Assignment:
Exactly the lines from the opening of the records through the line containing "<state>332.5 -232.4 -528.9" should be copied, with both included.

Information supplied:
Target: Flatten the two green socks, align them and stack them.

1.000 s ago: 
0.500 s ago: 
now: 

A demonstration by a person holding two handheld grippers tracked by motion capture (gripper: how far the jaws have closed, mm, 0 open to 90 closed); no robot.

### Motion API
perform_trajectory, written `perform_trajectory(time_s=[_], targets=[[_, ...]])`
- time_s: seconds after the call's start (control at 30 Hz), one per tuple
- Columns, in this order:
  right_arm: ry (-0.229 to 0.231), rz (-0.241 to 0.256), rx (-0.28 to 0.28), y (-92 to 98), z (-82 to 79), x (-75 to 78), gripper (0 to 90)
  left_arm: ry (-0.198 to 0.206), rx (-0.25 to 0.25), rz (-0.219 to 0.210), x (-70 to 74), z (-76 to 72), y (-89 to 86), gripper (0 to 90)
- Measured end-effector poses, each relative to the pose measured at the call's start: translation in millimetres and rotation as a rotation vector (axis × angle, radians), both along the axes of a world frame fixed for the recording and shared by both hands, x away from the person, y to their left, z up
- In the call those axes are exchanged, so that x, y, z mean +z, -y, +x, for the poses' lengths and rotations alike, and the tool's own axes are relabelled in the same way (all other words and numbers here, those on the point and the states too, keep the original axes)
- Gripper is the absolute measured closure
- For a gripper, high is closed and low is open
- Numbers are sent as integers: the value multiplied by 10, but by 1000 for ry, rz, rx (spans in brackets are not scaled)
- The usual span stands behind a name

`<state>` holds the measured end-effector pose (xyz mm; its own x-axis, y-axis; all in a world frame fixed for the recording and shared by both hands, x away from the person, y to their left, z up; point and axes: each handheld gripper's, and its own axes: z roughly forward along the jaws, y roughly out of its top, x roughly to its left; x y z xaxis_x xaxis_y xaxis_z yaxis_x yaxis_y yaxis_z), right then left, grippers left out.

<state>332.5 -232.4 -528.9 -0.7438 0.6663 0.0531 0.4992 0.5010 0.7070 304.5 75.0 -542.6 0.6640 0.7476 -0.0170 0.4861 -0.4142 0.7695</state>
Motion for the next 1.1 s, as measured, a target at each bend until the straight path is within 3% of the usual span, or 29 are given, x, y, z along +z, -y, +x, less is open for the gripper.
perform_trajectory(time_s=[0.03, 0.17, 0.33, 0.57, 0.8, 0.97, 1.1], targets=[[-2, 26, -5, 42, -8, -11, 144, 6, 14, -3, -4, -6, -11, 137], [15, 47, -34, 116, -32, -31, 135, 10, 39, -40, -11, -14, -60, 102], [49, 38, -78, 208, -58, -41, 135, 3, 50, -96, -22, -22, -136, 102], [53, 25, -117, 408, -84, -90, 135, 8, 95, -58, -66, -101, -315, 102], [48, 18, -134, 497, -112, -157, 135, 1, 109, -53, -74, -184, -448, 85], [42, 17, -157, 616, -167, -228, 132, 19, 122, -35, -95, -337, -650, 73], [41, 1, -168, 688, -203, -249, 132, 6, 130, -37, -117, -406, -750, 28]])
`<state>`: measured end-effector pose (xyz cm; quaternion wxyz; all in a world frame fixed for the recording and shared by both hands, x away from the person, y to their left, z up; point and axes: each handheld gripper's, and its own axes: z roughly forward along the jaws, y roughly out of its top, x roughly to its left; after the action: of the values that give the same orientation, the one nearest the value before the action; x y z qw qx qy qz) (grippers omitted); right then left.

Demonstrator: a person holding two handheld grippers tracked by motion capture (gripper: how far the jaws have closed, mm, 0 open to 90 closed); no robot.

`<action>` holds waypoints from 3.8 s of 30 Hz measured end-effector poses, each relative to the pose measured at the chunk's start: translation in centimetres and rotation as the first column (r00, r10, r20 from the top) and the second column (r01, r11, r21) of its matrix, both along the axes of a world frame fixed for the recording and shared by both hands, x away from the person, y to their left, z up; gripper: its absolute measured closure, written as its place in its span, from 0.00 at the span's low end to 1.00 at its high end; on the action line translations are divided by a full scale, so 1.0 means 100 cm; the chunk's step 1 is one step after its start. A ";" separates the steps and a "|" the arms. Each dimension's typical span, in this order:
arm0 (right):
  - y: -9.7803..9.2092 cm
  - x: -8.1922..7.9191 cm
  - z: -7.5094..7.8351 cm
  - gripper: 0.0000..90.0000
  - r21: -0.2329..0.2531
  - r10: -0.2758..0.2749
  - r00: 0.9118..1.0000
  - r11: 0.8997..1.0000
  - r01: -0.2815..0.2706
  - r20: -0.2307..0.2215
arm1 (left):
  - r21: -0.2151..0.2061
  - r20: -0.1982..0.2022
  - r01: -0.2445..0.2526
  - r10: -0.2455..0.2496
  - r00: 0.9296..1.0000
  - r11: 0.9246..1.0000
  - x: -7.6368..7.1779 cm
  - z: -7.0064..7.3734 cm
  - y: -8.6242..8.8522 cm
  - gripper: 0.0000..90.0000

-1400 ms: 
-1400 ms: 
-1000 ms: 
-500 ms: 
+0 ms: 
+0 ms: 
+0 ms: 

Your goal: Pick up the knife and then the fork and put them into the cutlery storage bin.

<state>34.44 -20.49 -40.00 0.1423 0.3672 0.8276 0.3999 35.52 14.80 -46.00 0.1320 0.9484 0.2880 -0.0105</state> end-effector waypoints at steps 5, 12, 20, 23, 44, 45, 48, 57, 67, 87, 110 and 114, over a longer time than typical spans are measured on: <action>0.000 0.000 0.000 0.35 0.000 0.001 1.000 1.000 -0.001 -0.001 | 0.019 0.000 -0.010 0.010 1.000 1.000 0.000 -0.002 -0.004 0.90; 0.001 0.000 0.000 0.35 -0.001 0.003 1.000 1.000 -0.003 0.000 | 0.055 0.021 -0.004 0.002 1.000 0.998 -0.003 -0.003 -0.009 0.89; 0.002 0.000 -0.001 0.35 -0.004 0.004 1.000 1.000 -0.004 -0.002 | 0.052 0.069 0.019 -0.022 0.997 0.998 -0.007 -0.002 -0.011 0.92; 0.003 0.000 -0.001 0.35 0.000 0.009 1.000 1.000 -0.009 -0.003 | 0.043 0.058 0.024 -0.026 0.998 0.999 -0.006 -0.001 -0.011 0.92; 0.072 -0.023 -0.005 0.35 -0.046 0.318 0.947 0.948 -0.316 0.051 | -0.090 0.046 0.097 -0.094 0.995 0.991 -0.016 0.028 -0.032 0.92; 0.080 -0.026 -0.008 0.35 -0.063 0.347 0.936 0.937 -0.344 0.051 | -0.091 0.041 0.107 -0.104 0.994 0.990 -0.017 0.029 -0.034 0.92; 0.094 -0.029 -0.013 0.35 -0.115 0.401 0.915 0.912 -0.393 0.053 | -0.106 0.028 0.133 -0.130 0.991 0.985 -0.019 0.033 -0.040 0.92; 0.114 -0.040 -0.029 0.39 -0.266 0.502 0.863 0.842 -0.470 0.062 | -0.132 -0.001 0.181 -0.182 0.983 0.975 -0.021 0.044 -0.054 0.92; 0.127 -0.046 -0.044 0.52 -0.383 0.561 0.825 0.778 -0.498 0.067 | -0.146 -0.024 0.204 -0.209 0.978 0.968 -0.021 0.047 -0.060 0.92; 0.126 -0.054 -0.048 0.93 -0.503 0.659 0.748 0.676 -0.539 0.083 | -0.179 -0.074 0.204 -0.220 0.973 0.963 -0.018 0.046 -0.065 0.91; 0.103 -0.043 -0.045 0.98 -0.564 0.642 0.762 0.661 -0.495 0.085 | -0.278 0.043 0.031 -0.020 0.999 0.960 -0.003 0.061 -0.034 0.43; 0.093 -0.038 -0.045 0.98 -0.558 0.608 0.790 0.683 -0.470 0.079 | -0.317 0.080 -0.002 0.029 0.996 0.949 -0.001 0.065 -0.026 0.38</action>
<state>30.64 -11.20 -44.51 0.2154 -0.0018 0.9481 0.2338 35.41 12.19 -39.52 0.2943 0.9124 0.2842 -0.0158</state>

Solution to the exercise:
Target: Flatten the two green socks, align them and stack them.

1.000 s ago: 
0.500 s ago: 
now: 

A demonstration by a person holding two handheld grippers tracked by motion capture (gripper: how far the jaws have closed, mm, 0 open to 90 closed); no robot.

### Motion API
perform_trajectory, written `perform_trajectory(time_s=[_], targets=[[_, ...]])`
- time_s: seconds after the call's start (control at 30 Hz), one per tuple
- Columns, in this order:
  right_arm: ry (-0.229 to 0.231), rz (-0.241 to 0.256), rx (-0.28 to 0.28), y (-92 to 98), z (-82 to 79), x (-75 to 78), gripper (0 to 90)
  left_arm: ry (-0.198 to 0.206), rx (-0.25 to 0.25), rz (-0.219 to 0.210), x (-70 to 74), z (-76 to 72), y (-89 to 86), gripper (0 to 90)
- Measured end-effector poses, each relative to the pose measured at the call's start: translation in millimetres and rotation as a rotation vector (axis × angle, radians), both along the axes of a world frame fixed for the recording and shared by both hands, x away from the person, y to their left, z up
- In the call those axes are exchanged, so that x, y, z mean +z, -y, +x, for the poses' lengths and rotations alike, and the tool's own axes are relabelled in the same way (all other words and numbers here, those on the point and the states too, keep the original axes)
- Gripper is the absolute measured closure
- For a gripper, high is closed and low is open
- Numbers are sent as integers: the value multiplied by 10, but by 1000 for ry, rz, rx (spans in brackets are not scaled)
- The usual span stands behind a name

`<state>` holds the measured end-effector pose (xyz mm; its own x-axis, y-axis; all in a world frame fixed for the recording and shared by both hands, x away from the person, y to their left, z up; point and axes: each handheld gripper's, and its own axes: z roughly forward along the jaws, y roughly out of its top, x roughly to its left; x y z xaxis_x xaxis_y xaxis_z yaxis_x yaxis_y yaxis_z), right then left, grippers left out.

<state>332.5 -232.4 -528.9 -0.7438 0.6663 0.0531 0.4992 0.5010 0.7070 304.5 75.0 -542.6 0.6640 0.7476 -0.0170 0.4861 -0.4142 0.7695</state>

Now the output is complete.